HOW TO COMPLETE THIS TASK -> From the line with "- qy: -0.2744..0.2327" through the final line below, restate each line word for word and return nothing else.
PROVIDED RECORDS below:
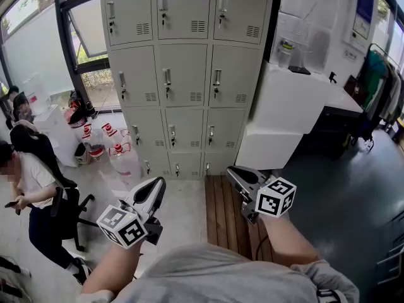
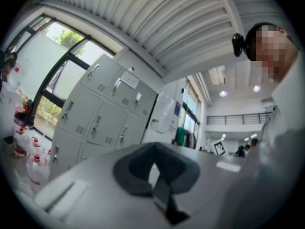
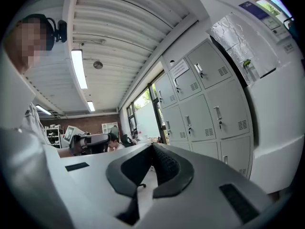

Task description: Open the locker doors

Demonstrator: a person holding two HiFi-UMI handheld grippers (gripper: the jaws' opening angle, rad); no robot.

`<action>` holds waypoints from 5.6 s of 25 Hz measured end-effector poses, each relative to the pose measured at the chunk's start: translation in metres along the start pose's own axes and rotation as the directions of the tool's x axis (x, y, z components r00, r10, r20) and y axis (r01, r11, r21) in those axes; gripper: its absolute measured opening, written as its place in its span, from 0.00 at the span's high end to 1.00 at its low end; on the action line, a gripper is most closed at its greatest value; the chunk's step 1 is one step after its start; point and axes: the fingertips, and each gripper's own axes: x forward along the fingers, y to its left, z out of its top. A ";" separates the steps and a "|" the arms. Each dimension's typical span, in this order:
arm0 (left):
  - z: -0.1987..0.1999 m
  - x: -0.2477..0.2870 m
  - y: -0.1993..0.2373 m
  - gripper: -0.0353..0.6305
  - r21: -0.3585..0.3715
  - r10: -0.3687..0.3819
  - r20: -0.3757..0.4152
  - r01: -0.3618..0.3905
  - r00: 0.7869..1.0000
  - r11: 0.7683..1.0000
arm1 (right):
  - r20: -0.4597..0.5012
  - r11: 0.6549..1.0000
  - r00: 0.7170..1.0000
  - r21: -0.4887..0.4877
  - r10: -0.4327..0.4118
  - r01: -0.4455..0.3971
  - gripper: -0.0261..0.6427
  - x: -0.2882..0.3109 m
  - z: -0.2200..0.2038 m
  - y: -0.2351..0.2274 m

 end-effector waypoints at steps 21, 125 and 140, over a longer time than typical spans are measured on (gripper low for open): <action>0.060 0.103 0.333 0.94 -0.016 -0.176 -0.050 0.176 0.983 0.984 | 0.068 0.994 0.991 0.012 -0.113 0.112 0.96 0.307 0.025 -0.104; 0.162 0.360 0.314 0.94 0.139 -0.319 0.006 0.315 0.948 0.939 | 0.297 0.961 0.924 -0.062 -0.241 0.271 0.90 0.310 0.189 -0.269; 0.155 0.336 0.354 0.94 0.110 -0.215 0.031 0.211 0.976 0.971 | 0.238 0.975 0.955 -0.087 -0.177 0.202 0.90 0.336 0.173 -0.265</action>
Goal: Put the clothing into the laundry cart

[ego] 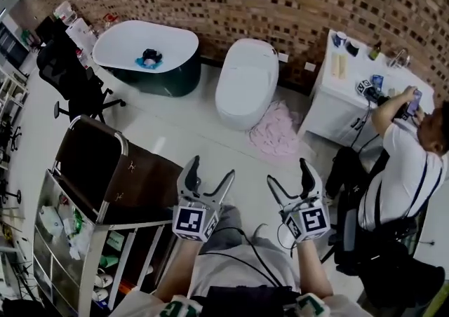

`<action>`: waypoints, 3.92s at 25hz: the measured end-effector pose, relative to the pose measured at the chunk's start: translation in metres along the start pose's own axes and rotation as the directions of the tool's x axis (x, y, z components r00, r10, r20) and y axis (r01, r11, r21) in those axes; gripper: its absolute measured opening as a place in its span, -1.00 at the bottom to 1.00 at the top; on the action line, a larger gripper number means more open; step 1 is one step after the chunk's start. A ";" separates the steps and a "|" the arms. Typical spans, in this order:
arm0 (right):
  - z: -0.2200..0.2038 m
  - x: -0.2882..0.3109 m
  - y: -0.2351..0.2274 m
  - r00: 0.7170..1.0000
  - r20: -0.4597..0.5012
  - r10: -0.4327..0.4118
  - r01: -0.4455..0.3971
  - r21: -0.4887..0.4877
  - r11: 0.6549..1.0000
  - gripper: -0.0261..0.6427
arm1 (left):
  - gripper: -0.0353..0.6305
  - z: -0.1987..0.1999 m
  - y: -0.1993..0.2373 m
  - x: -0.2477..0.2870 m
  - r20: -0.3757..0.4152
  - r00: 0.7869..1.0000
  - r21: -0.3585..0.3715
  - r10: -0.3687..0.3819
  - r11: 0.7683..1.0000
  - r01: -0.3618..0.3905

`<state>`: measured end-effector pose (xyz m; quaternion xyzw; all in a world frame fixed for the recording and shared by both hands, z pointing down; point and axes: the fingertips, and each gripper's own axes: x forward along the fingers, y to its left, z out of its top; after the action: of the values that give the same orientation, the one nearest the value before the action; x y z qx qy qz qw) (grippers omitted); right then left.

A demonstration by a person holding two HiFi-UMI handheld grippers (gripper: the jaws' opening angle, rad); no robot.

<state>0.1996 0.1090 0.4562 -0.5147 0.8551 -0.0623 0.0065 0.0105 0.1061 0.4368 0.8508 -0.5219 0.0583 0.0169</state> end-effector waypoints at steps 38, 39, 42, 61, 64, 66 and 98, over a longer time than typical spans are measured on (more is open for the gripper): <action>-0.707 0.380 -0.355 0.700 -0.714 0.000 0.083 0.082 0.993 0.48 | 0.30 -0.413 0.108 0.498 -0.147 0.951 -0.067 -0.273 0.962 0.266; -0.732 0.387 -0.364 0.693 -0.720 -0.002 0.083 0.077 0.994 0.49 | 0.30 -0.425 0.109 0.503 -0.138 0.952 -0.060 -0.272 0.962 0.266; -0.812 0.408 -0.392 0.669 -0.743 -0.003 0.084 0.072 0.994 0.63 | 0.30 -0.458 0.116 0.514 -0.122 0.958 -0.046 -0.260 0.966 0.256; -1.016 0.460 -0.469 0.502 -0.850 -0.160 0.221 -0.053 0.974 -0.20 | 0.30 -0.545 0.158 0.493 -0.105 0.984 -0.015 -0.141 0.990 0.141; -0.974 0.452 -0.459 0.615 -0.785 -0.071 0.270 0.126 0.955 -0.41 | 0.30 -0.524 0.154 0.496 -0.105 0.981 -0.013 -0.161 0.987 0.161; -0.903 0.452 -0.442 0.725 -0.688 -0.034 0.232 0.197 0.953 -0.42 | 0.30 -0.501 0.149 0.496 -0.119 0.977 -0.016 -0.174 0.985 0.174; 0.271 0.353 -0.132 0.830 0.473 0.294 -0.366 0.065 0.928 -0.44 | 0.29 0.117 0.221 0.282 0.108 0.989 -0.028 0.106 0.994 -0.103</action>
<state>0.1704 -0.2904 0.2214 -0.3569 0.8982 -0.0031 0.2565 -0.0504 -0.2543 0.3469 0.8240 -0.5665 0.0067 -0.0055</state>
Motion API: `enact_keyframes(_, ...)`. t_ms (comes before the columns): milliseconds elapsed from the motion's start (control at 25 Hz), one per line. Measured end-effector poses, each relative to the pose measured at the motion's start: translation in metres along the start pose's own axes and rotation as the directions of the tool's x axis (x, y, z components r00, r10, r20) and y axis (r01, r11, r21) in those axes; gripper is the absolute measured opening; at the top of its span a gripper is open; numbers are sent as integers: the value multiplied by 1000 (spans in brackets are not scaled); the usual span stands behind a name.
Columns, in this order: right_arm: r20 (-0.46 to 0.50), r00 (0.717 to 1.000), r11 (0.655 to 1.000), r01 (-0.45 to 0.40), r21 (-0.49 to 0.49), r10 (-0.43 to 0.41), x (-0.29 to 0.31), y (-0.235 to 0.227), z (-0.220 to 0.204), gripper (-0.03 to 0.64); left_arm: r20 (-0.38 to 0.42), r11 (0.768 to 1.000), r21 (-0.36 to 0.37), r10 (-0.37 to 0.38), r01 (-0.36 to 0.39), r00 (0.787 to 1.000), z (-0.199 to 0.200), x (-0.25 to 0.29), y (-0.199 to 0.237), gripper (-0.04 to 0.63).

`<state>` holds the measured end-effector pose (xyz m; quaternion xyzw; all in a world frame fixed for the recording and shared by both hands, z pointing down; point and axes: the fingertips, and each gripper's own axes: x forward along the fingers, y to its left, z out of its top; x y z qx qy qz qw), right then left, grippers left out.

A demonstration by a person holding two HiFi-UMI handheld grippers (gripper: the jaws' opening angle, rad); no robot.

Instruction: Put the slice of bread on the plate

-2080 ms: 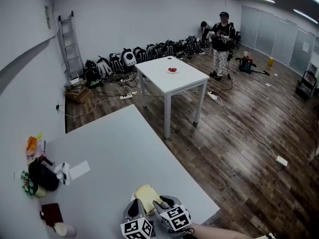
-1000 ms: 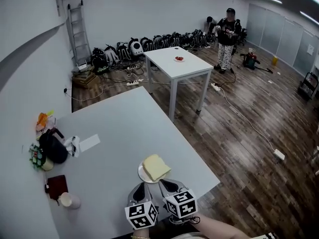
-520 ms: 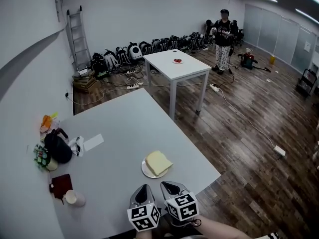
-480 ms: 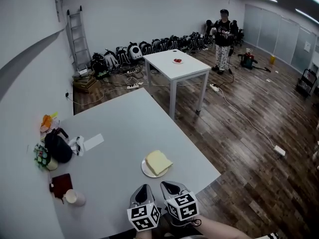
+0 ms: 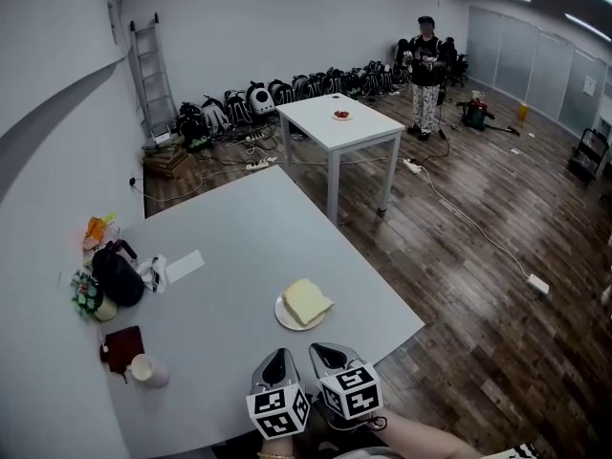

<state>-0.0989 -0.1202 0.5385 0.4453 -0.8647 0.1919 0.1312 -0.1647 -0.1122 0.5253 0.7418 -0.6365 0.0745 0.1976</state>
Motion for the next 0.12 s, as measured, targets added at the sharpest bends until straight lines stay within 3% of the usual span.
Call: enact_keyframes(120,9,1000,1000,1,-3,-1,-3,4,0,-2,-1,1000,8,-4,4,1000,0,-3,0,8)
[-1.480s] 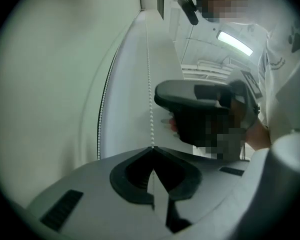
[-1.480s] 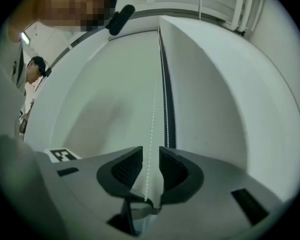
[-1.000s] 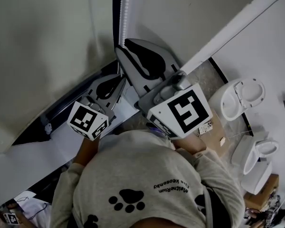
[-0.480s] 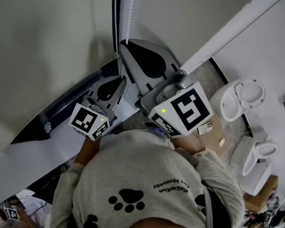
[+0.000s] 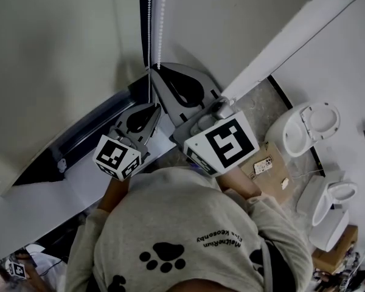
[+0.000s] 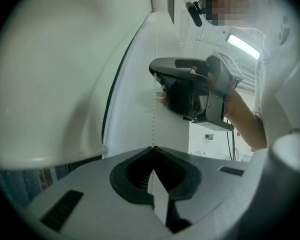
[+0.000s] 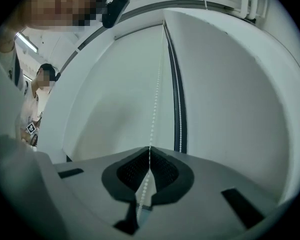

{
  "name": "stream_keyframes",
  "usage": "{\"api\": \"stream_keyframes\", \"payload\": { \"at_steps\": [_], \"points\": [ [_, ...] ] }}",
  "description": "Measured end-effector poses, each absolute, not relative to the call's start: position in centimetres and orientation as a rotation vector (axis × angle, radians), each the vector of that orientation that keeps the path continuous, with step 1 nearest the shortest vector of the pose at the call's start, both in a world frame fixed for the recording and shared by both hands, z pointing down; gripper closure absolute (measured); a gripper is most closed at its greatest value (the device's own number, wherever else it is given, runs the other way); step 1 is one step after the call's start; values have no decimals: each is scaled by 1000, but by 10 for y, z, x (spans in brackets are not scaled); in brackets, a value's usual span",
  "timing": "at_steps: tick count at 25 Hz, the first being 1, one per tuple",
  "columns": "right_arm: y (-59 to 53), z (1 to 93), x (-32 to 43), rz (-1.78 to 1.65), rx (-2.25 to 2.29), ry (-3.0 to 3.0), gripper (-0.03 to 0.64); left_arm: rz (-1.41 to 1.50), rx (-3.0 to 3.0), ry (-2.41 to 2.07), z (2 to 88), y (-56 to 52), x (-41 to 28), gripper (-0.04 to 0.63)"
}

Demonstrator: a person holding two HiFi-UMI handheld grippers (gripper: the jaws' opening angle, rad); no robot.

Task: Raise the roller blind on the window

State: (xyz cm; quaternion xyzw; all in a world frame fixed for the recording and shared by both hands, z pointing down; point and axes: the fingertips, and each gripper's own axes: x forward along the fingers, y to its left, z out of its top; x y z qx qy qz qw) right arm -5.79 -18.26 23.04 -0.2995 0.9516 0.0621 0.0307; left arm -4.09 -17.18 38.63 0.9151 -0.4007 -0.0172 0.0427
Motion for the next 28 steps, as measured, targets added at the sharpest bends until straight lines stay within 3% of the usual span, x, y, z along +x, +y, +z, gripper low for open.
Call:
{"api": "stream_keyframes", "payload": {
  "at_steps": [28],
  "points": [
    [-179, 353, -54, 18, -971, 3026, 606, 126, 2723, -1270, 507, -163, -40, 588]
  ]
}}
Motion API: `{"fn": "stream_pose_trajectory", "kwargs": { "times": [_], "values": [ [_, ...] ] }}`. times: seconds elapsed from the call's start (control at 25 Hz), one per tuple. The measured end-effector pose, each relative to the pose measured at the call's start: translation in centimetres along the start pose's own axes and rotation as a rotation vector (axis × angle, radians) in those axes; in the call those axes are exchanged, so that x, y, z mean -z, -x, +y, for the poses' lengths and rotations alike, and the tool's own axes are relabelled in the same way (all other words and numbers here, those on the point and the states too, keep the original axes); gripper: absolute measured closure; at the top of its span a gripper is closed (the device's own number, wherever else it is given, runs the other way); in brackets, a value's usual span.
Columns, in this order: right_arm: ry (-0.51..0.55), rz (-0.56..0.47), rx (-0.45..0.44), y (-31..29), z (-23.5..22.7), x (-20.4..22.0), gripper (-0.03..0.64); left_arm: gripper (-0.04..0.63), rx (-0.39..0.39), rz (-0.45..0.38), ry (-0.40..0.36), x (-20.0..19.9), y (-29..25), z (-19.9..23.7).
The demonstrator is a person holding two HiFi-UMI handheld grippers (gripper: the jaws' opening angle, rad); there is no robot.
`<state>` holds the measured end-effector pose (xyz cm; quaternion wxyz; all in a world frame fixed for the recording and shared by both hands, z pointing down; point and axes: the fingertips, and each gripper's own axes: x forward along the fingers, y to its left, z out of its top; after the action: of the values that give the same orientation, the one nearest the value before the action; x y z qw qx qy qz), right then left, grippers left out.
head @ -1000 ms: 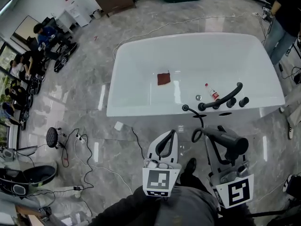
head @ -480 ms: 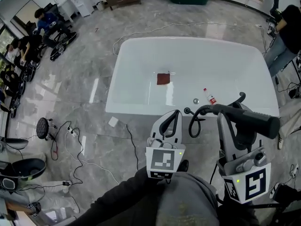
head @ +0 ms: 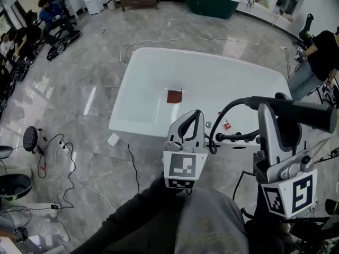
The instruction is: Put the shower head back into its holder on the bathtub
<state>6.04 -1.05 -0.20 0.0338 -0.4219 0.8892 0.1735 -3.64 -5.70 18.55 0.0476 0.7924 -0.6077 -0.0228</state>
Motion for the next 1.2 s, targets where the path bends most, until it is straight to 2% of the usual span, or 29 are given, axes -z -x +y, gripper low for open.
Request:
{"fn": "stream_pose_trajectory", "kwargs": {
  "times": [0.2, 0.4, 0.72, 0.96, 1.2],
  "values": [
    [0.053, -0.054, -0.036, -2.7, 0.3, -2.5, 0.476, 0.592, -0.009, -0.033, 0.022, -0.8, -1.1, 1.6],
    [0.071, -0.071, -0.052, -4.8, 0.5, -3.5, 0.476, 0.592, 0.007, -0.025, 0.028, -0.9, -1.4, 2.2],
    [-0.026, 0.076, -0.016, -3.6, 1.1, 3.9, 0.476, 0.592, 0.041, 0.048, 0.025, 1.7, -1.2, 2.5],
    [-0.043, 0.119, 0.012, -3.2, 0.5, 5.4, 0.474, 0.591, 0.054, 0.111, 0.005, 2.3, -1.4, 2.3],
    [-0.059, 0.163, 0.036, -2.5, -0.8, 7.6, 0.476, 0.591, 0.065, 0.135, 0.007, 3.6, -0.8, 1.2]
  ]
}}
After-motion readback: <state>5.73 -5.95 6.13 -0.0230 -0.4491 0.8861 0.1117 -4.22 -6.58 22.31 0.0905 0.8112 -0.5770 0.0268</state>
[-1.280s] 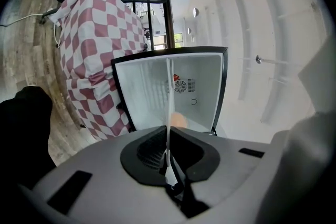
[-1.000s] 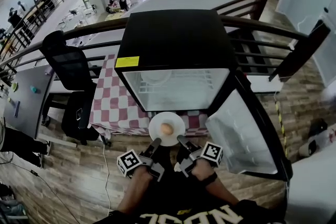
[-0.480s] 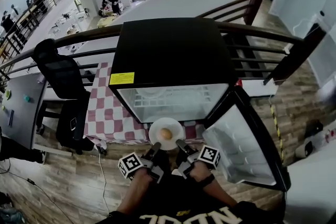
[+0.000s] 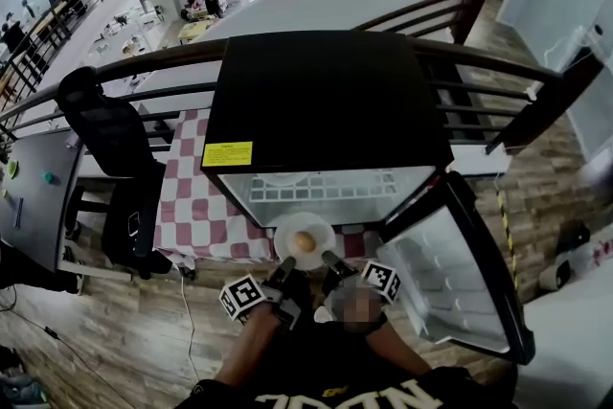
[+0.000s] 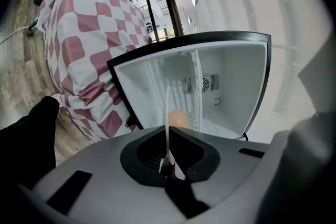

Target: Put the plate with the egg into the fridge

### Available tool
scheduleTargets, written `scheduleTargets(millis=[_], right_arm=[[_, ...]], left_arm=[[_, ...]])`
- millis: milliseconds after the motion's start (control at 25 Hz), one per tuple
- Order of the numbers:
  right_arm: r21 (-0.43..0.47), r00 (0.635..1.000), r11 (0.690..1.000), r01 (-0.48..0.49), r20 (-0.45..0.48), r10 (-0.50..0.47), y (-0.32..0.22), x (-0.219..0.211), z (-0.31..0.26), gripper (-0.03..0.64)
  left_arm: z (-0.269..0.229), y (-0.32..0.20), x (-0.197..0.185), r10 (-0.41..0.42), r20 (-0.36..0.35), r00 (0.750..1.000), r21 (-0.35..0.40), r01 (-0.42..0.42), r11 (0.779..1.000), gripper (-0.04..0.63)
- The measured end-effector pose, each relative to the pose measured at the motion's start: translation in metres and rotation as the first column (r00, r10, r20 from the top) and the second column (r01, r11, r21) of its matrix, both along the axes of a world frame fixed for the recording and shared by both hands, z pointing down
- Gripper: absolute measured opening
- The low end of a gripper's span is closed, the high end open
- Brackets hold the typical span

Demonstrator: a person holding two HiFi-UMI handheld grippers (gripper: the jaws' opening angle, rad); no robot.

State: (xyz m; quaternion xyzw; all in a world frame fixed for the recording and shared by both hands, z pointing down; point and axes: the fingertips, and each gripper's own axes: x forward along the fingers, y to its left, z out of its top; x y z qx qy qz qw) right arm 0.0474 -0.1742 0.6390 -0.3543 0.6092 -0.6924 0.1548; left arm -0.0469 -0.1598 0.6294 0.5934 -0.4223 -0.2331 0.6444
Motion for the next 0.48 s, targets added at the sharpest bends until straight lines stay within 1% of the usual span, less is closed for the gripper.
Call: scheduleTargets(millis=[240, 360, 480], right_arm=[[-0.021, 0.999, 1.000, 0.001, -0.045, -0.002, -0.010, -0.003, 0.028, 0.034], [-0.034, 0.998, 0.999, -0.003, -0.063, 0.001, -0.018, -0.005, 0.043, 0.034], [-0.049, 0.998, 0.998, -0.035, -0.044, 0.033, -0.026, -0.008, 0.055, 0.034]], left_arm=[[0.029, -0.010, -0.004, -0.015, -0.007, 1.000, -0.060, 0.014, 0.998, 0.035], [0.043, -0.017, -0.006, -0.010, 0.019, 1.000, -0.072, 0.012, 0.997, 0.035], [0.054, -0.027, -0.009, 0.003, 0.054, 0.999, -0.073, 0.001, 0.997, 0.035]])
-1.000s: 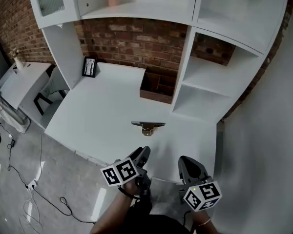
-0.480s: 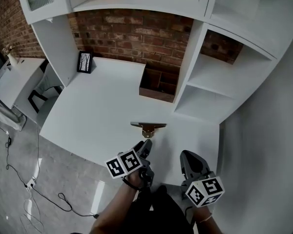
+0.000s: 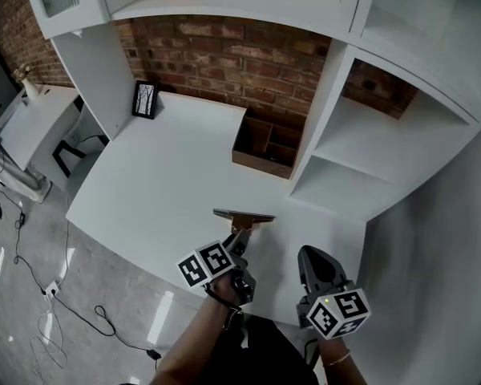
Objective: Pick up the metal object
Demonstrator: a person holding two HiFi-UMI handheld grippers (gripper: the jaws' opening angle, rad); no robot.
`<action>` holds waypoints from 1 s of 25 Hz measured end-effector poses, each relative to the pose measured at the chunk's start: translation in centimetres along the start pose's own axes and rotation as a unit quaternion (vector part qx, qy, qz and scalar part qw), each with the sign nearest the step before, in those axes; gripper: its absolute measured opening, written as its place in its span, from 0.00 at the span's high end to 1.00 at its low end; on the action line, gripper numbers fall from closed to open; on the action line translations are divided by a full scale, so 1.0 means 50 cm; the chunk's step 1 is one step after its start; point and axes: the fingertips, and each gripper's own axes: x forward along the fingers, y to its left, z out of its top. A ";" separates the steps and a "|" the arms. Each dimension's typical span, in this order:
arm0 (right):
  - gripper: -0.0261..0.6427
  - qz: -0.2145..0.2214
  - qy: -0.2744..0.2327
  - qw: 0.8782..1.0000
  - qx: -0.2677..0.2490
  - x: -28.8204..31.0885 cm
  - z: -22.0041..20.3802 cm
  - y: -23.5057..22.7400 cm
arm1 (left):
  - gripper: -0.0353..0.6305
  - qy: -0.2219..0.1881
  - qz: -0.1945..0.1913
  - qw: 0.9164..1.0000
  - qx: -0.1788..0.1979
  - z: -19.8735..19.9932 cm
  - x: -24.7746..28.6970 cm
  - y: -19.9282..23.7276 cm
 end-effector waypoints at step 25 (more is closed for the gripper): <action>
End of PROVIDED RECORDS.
RESULT OF THIS EXERCISE ->
  - qy: -0.2744..0.2327
  - qw: 0.8782..1.0000
  - qx: -0.2677..0.2490
  - x: -28.8204..31.0885 cm
  - z: -22.0041..20.3802 cm
  - y: -23.5057..22.7400 cm
arm1 (left):
  - gripper: -0.0353..0.6305
  - qy: -0.2219..0.1881
  - qz: -0.1945..0.1913
  - qw: 0.9164..1.0000
  - qx: -0.1788..0.1979
  - z: -19.8735..19.9932 cm
  - x: -24.7746..28.6970 cm
  - y: -19.9282..23.7276 cm
 end-effector waypoints at step 25 (more is closed for the gripper): <action>

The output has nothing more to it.